9. Système de la revendication 8, où une au moins des séries de données est générée à
partir d'un échantillon clinique obtenu chez un patient qui présente une maladie néoplasique
et où de multiples autres des séries de données sont générées à partir de cultures
de cellules distinctes contenant des cellules qui ne proviennent pas du patient ;
de préférence
où le patient n'a pas été traité pour la maladie néoplasique ; ou
où le système d'apprentissage automatique est programmé pour générer des données de
sortie qui comprennent une recommandation de traitement pour le patient.
10. Support non transitoire lisible par ordinateur contenant des instructions de programme
causant l'exécution, par le système de la revendication 8, d'une méthode comprenant
les étapes suivantes :
le transfert, de la base de données sur le modèle de voie au système d'apprentissage
automatique, d'une pluralité de séries de données omiques comprenant des données omiques
provenant d'une pluralité de cellules pathologiques distinctes, respectivement, et
où chaque série de données comprend une pluralité de données sur un élément de voie
;
l'identification, par le système d'apprentissage automatique, d'un élément déterminant
de voie dans la pluralité de séries de données qui est associé à un statut d'un paramètre
de traitement des cellules pathologiques ; l'élément déterminant de voie étant des
données sur un élément de voie associé à une résistance au traitement ou des données
sur un élément de voie associé à une sensibilité au traitement.
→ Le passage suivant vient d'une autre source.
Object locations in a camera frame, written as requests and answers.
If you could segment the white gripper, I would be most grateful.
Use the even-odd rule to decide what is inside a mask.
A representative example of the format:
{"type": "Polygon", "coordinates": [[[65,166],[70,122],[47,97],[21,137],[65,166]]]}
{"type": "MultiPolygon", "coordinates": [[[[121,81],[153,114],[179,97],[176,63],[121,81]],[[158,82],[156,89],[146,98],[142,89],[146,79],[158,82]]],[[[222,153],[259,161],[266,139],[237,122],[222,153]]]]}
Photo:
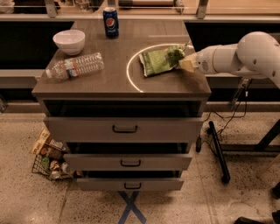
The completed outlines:
{"type": "MultiPolygon", "coordinates": [[[[194,49],[193,45],[185,45],[187,49],[194,49]]],[[[203,74],[215,74],[214,53],[217,46],[209,46],[197,54],[190,54],[181,59],[179,66],[187,72],[194,73],[198,68],[203,74]]]]}

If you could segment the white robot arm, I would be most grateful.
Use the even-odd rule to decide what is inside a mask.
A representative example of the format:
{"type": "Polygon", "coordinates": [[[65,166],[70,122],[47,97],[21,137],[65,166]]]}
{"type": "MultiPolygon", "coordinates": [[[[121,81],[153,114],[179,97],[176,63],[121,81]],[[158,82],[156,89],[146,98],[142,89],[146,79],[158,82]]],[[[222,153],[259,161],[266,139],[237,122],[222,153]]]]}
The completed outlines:
{"type": "Polygon", "coordinates": [[[248,79],[270,79],[280,88],[280,44],[266,32],[246,34],[237,44],[212,45],[185,56],[179,67],[194,73],[229,73],[248,79]]]}

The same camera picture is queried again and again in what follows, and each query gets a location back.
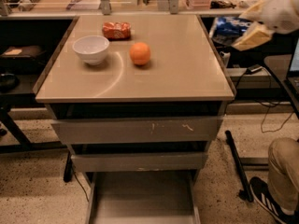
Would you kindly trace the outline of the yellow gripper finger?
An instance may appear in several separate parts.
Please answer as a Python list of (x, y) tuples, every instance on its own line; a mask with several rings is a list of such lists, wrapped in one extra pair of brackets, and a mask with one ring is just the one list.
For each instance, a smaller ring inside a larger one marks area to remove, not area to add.
[(258, 21), (261, 18), (262, 8), (263, 0), (260, 0), (242, 12), (239, 17), (249, 21)]
[(254, 49), (270, 41), (273, 34), (274, 32), (264, 24), (254, 22), (249, 29), (232, 44), (232, 47), (239, 51)]

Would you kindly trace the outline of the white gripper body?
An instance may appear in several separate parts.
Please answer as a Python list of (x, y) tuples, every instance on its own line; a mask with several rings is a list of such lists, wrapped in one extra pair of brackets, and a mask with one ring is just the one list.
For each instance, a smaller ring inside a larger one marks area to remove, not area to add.
[(258, 21), (278, 34), (299, 29), (299, 0), (264, 0)]

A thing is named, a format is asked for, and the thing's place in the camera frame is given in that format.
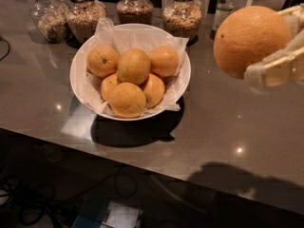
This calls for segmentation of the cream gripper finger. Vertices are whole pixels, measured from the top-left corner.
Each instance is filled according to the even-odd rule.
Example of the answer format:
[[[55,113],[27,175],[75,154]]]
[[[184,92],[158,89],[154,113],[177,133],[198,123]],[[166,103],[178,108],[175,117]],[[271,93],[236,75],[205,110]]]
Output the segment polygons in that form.
[[[304,29],[304,4],[280,10],[278,14],[288,24],[293,37]]]
[[[254,91],[262,91],[288,84],[304,82],[304,30],[292,41],[262,61],[247,67],[244,80]]]

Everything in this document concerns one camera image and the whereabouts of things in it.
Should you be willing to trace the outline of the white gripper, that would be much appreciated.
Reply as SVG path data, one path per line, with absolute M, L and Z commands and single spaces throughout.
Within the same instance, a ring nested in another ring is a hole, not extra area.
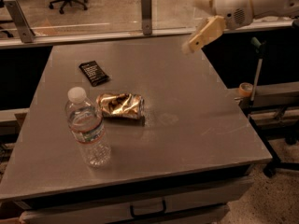
M 217 16 L 205 19 L 196 28 L 181 47 L 184 54 L 194 53 L 215 41 L 222 36 L 226 26 L 237 29 L 253 21 L 249 0 L 192 0 L 192 5 L 206 14 Z

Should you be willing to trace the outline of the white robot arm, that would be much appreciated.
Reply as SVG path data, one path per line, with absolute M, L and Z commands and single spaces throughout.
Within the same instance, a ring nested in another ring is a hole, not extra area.
M 264 17 L 296 17 L 299 0 L 192 0 L 208 17 L 182 45 L 185 54 L 194 53 L 218 39 L 225 29 L 235 30 Z

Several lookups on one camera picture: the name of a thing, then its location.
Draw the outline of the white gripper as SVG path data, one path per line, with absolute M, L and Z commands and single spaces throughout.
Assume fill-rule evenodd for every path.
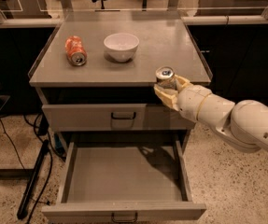
M 175 75 L 176 90 L 154 85 L 154 92 L 162 103 L 192 122 L 200 122 L 212 130 L 224 126 L 235 103 L 217 96 L 210 89 Z

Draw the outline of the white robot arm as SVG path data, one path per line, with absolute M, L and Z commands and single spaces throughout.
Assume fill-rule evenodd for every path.
M 173 89 L 154 85 L 155 94 L 164 105 L 184 119 L 207 126 L 239 151 L 268 152 L 268 106 L 254 100 L 236 104 L 180 76 L 175 77 L 175 83 Z

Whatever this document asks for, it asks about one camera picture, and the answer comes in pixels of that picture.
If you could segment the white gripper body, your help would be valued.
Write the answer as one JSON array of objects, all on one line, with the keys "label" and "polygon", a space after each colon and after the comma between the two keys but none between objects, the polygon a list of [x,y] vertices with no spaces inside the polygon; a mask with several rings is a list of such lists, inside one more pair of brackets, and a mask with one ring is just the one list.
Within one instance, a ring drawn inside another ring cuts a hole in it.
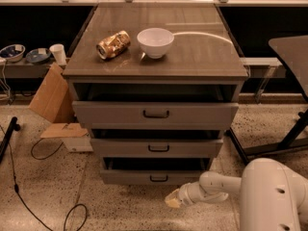
[{"label": "white gripper body", "polygon": [[187,183],[180,187],[177,197],[182,206],[191,206],[200,200],[198,182]]}]

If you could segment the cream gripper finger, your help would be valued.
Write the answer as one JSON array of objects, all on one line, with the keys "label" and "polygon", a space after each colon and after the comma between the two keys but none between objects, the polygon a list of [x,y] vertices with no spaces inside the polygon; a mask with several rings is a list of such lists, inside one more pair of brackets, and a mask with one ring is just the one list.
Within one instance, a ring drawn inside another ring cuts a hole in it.
[{"label": "cream gripper finger", "polygon": [[167,196],[167,199],[178,198],[178,193],[179,193],[179,189],[174,190],[172,193],[170,193],[170,194]]},{"label": "cream gripper finger", "polygon": [[170,208],[180,208],[181,207],[181,203],[176,197],[172,197],[172,198],[166,197],[165,203]]}]

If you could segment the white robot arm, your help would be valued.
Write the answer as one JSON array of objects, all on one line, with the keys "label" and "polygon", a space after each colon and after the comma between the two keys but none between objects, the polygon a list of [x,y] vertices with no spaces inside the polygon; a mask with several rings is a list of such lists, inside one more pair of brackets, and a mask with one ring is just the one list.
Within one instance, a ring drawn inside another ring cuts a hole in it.
[{"label": "white robot arm", "polygon": [[219,203],[240,196],[240,231],[301,231],[308,220],[308,180],[267,158],[251,161],[240,177],[203,172],[165,198],[171,208]]}]

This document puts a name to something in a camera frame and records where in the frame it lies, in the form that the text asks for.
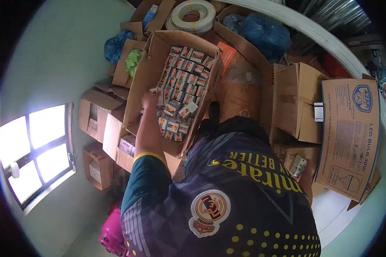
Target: coil of white cable
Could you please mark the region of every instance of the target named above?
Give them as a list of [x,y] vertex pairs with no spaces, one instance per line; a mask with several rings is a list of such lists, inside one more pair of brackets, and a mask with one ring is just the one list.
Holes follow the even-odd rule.
[[[185,15],[192,14],[195,11],[200,14],[198,21],[187,22],[182,20]],[[211,3],[204,0],[189,0],[180,3],[173,9],[166,20],[166,28],[168,30],[184,30],[193,34],[203,34],[213,28],[215,17],[216,9]]]

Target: wall
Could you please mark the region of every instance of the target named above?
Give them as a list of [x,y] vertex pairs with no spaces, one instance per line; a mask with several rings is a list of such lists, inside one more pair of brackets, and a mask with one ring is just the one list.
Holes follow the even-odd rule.
[[376,166],[381,174],[378,185],[352,222],[322,250],[322,257],[362,256],[379,232],[386,215],[386,134],[383,130]]
[[0,124],[66,102],[75,105],[77,172],[24,216],[8,188],[16,219],[42,256],[62,256],[84,226],[112,199],[87,182],[81,150],[92,139],[78,128],[80,96],[107,76],[104,42],[129,21],[133,6],[119,0],[48,0],[20,38],[2,81]]

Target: azar logo
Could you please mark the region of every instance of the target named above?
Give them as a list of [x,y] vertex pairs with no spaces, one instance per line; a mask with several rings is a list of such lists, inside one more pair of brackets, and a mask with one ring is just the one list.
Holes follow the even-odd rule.
[[372,110],[372,92],[368,85],[356,86],[352,96],[354,104],[360,111],[370,112]]

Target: white wall
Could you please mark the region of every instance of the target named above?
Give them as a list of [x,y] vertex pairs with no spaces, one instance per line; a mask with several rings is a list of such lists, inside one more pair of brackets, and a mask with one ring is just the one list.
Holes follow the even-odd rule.
[[108,210],[112,199],[87,182],[81,151],[93,141],[78,128],[80,96],[107,76],[104,42],[120,32],[134,8],[121,0],[48,0],[15,48],[2,81],[0,124],[66,102],[75,105],[73,144],[77,172],[27,216],[8,188],[15,217],[42,256],[62,256],[84,226]]

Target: pink plastic item
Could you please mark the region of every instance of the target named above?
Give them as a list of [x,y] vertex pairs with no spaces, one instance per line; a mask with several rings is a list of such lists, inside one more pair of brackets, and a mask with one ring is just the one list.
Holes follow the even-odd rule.
[[109,253],[117,256],[130,256],[124,242],[120,226],[120,209],[114,209],[102,227],[99,241]]
la réception, par le moteur d'analyse de voie, de une au moins des séries de données
dérivées des cellules pathologiques ;
la modulation in silico, par le moteur d'analyse de voie, de l'élément déterminant de voie dans la une au
moins série de données pour produire une série de données modifiées dérivées de la
cellule pathologique ; où la série de données modifiées inclut un au moins élément
modifié de voie et où le un au moins élément modifié de voie est modifié soit directement
à l'échelon d'un acide nucléique ou à l'échelon d'une protéine, soit indirectement
par le biais d'un composant régulateur ; et où la modulation in silico comprend en outre :
- la représentation, in silico, du modèle de voie par le biais d'un modèle factoriel graphique comprenant des noeuds
de facteurs et des noeuds de variables d'évidence ; les noeuds de variables d'évidence
étant peuplés en utilisant les données omiques dérivées ;
- une étape consistant à forcer, in silico, le noeud de variables d'évidence représentant l'élément déterminant de voie du modèle
de voie dans un état inhibé ; et
- la ré-inférence, in silico, des activités de voie pour obtenir la série de données modifiées ;
et
l'identification, par le système d'apprentissage automatique, d'un changement du statut
du paramètre de traitement pour la cellule pathologique en utilisant la série de données
modifiées.
11. Support non transitoire lisible par ordinateur de la revendication 10, où les données
omiques sont sélectionnées dans le groupe consistant en les suivantes : données sur
le nombre de copies d'un gène, données sur la mutation d'un gène, données sur la méthylation
d'un gène, données sur l'expression d'un gène, données sur l'épissage de l'ARN, données
sur des siARN, données sur la traduction de l'ARN et données sur l'activité d'une
protéine.
12. Méthode de la revendication 1, qui comprend en outre
l'association, par le moteur d'analyse de voie, de l'élément déterminant de voie dans
la une au moins série de données à une voie spécifique ou à une cible thérapeutique
et la production d'une sortie qui met en corrélation le composé candidat avec la voie
spécifique ou la cible thérapeutique ; de préférence
où le composé candidat est un médicament chimiothérapeutique.